Smoking an established Risk Factor for Death in Infancy
As it is known smoking is very dangerous for pregnant women. A recent study found that poor women are more likely to smoke while pregnant and this explain some, but not all, of their greater risk of having a stillborn infant.
As it is known nicotine is a very addictive substance and it’s very difficult to stop smoking at any time, especially during pregnancy. Clearly people need a lot of help to do this.
Dr. Ron Gray of the University of Oxford said: “The findings are encouraging, in a way, because they suggest that helping women quit could help eliminate social and economic disparities in stillbirth and infant death.”
Stillbirths and infant deaths are evidently linked to deprivation and poverty too, added researchers.
Since socioeconomic class is known to play a role in whether or not a woman smokes in pregnancy, the researchers look for to quantify the relationship by analyzing records on babies born in Scottish hospitals between 1994 and 2003. Their analysis included 529,317 babies born alive and 2,699 stillbirths at 24 to 44 weeks’ pregnancy.
Thirty-eight percent of the women living in the most deprived neighborhoods confessed to smoking while they were pregnant compared to 13 percent of the women living in the least deprived neighborhoods.
Researchers explained that women in the study were only asked whether or not they smoked at a single time point.
Dr. Ron Gray added: “But babies exposed to smoke in the womb may be more likely to be exposed in the first year of life as well. Smoking is an established risk factor for death in infancy, especially sudden infant death syndrome (SIDS).”
At the end of the investigation, researchers found that stillbirths were 56 percent more common among the most deprived women, and these women were 72 percent more likely to have babies who died in the first year of life.
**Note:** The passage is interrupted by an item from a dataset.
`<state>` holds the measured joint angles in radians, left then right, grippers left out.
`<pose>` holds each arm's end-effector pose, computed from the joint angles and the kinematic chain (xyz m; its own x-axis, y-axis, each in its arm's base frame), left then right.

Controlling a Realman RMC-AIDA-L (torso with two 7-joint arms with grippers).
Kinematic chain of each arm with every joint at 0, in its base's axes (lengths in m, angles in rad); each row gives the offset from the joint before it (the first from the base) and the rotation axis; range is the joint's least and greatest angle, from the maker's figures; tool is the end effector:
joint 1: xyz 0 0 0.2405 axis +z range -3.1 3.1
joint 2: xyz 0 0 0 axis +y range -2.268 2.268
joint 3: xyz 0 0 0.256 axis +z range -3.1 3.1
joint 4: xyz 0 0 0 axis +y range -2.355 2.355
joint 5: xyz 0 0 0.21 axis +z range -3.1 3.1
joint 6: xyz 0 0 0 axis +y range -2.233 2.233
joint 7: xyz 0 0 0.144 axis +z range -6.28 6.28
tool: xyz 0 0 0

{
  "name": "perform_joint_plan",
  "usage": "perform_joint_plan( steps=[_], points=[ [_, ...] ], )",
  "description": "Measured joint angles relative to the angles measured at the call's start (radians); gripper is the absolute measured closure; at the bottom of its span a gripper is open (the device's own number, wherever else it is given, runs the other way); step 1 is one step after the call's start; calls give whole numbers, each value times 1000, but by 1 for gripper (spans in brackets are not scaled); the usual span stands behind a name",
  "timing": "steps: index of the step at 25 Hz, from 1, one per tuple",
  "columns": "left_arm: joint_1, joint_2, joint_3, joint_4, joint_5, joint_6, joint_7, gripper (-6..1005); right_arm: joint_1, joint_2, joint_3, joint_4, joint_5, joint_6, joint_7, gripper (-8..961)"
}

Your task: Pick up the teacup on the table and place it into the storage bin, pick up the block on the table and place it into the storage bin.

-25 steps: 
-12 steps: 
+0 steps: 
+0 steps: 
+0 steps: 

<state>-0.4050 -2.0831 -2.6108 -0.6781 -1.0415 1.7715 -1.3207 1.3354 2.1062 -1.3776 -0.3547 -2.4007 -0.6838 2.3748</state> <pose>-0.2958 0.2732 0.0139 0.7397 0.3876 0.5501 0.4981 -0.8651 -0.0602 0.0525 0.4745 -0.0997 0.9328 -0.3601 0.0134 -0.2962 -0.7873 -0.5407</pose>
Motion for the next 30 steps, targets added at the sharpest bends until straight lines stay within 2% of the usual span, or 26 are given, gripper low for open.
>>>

A really impressionable finding is that the probability of having a baby dies after 28 days of age but before one year was a two-and-a-half time more common among the most deprived mothers compared to the least deprived mothers.
Investigators concluded that smoking in pregnancy was really responsible for 38 percent of the difference in stillbirths and 31 percent of the difference in infant deaths.
They also think that not only smoking is the main cause of infant deaths. They think that there are other issues as well, such as tackling family and child poverty, improving access to health and maternity care for low income women, and … things in general to improve deprivation such as neighborhood renewal schemes.